Often called device reps — or by the more cumbersome and less transparent moniker “health-care industry representatives” — these salespeople are employed by the companies that make medical devices: Stryker, Johnson & Johnson and Medtronic, to name a few. Their presence in the OR, particularly common in orthopedics and neurosurgery, is part of the equipment packages that hospitals typically buy.
Many “people who don’t work in health care don’t realize that industry reps are sometimes in the OR,” said Josephine Wergin, a risk management analyst for the ECRI Institute, a Pennsylvania nonprofit that conducts research on medical subjects for the health-care industry. “A lot of times they are the real experts on their products.”
Unlike rotating teams of nurses and surgical techs, reps are a consistent presence, experts say, often functioning as uber-assistants to surgeons with whom they cultivate close relationships and upon whom their six-figure salaries depend.
Although they don’t scrub in, reps are expected to be intimately familiar with the equipment they sell, making sure it is at the ready for the surgeon and poised to answer technical questions.

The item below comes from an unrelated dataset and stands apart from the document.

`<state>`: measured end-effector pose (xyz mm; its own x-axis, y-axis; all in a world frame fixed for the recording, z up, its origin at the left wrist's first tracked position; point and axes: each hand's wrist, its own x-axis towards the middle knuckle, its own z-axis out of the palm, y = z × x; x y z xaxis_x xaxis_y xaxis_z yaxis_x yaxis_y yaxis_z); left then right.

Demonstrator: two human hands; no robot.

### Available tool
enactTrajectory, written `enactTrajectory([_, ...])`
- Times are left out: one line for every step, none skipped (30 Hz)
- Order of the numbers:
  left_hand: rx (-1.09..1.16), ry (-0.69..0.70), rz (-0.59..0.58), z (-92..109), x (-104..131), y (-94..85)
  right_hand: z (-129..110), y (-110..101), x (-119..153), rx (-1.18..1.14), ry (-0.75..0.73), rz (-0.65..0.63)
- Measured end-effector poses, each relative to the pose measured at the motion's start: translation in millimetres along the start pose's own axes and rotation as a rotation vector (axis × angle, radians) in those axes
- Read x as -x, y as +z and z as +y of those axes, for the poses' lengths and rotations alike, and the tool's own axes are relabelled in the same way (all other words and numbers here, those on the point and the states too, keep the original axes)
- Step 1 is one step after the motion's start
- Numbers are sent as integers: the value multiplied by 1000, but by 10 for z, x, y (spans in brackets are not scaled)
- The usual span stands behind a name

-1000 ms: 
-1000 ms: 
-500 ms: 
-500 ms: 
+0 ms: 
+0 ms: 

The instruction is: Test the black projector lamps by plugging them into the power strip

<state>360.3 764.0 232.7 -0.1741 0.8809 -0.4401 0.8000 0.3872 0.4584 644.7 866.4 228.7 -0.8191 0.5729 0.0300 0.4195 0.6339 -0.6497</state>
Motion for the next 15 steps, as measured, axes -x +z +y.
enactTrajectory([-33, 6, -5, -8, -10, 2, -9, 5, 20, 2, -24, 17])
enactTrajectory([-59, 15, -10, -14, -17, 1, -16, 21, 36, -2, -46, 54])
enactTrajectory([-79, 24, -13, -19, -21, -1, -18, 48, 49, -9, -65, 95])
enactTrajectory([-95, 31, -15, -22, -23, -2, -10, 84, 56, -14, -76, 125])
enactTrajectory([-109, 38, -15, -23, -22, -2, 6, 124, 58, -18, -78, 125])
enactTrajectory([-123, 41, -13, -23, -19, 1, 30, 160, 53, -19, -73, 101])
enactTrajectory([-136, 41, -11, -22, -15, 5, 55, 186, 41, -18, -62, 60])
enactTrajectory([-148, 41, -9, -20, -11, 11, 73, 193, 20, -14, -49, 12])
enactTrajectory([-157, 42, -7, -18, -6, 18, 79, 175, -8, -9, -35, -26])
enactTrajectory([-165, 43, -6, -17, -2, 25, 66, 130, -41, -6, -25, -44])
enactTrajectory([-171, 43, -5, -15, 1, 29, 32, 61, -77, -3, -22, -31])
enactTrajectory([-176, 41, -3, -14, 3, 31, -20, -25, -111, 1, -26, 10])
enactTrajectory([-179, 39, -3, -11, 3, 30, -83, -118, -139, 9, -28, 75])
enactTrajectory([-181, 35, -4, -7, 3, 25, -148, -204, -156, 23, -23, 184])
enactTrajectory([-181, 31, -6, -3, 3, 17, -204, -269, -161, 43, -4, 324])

But how much influence do reps wield, how necessary and costly are their services and does their presence in the OR, which may not be disclosed to patients, raise ethical questions about informed consent? A string of court cases has raised questions about their involvement in surgeries that went awry, dating back to the late 1970s when a New York sales manager who had not graduated from high school tried for three hours to fix a prosthetic hip while one of the surgeons is said to have left the OR.
Despite their role, device reps have received little scrutiny, in sharp contrast to drug salespeople, whose role has been the subject of considerable research.
“There’s so little public awareness of this,” said Adriane Fugh-Berman, an associate professor of pharmacology at the Georgetown University School of Medicine and director of PharmedOut, a project that focuses on prescribing and drug-marketing practices. Fugh-Berman is the co-author of a recent study that raises questions about whether surgeons rely too heavily on reps for technical expertise and assistance, to the potential detriment of patients.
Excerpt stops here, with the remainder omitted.